● **THE PROBLEM**
Starting at the line that contains "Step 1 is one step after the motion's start", write out each line exactly through the last one in the material below, and nothing more; omit all pictures.

*** Opening COLLECTED MATERIAL ***

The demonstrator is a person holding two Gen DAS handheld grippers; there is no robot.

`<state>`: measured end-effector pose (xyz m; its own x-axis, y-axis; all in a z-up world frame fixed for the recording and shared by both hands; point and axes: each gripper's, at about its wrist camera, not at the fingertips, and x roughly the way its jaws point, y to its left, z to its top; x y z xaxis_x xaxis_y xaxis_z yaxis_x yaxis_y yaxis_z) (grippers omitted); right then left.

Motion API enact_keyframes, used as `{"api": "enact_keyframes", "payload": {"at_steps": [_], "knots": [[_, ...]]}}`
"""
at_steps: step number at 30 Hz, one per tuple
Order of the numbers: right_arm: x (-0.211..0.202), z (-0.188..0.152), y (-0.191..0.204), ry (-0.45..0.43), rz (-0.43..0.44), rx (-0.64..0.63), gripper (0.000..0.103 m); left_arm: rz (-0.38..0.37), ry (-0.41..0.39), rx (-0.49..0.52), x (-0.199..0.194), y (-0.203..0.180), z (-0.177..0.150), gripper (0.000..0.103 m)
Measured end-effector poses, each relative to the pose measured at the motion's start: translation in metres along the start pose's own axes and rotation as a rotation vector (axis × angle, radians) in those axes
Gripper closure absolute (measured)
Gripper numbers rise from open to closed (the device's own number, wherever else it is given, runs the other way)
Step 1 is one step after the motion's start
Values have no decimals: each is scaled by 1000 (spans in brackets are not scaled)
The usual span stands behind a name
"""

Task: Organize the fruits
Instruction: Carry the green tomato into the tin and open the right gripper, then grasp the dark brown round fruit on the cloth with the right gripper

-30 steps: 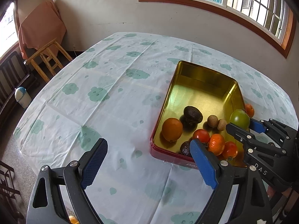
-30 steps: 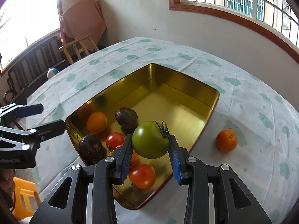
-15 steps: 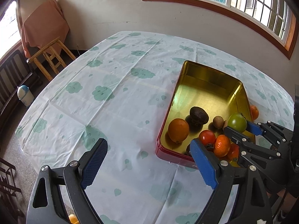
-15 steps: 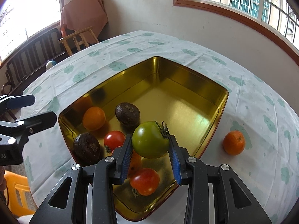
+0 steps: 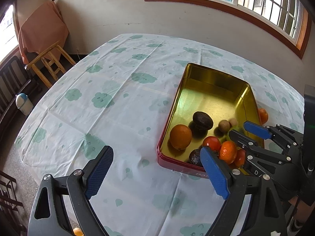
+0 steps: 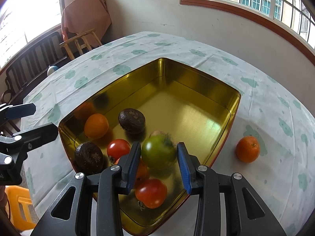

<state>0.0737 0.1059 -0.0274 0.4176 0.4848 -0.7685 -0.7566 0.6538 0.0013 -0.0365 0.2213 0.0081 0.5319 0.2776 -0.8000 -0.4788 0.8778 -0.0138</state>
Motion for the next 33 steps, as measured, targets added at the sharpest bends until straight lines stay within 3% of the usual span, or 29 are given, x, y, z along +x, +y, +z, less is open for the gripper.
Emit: {"api": "enact_keyframes", "payload": {"at_steps": [16,33], "knots": [[-42,-7,-24,-94,-13,80,64,-15,-19,24,-11,-16,1,15],[-73,-89,-129,-31,-190,285,64,-67,-29,97,-16,-59,0,15]]}}
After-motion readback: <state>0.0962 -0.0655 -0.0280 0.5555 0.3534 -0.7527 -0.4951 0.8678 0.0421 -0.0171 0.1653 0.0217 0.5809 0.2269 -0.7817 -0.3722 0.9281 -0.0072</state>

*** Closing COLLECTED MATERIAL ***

● **RESULT FOR THIS TASK**
Step 1 is one step after the motion's start
Values have no decimals: each is scaled by 1000 (spans in brackets are not scaled)
The usual span stands behind a name
"""

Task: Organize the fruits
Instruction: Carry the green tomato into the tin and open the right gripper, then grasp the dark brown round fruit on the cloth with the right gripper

-30 steps: 
-30 steps: 
-15 steps: 
-15 steps: 
+0 steps: 
+0 steps: 

<state>0.0737 0.1059 -0.0274 0.4176 0.4848 -0.7685 -0.7566 0.6538 0.0013 -0.0365 0.2213 0.0081 0.5319 0.2776 -0.8000 -0.4788 0.8778 -0.0138</state>
Motion for the next 33 steps, as measured, targets added at the sharpest bends until straight lines stay within 3% of the usual span, or 29 are given, x, y, z along +x, +y, +z, less is open for the gripper.
Emit: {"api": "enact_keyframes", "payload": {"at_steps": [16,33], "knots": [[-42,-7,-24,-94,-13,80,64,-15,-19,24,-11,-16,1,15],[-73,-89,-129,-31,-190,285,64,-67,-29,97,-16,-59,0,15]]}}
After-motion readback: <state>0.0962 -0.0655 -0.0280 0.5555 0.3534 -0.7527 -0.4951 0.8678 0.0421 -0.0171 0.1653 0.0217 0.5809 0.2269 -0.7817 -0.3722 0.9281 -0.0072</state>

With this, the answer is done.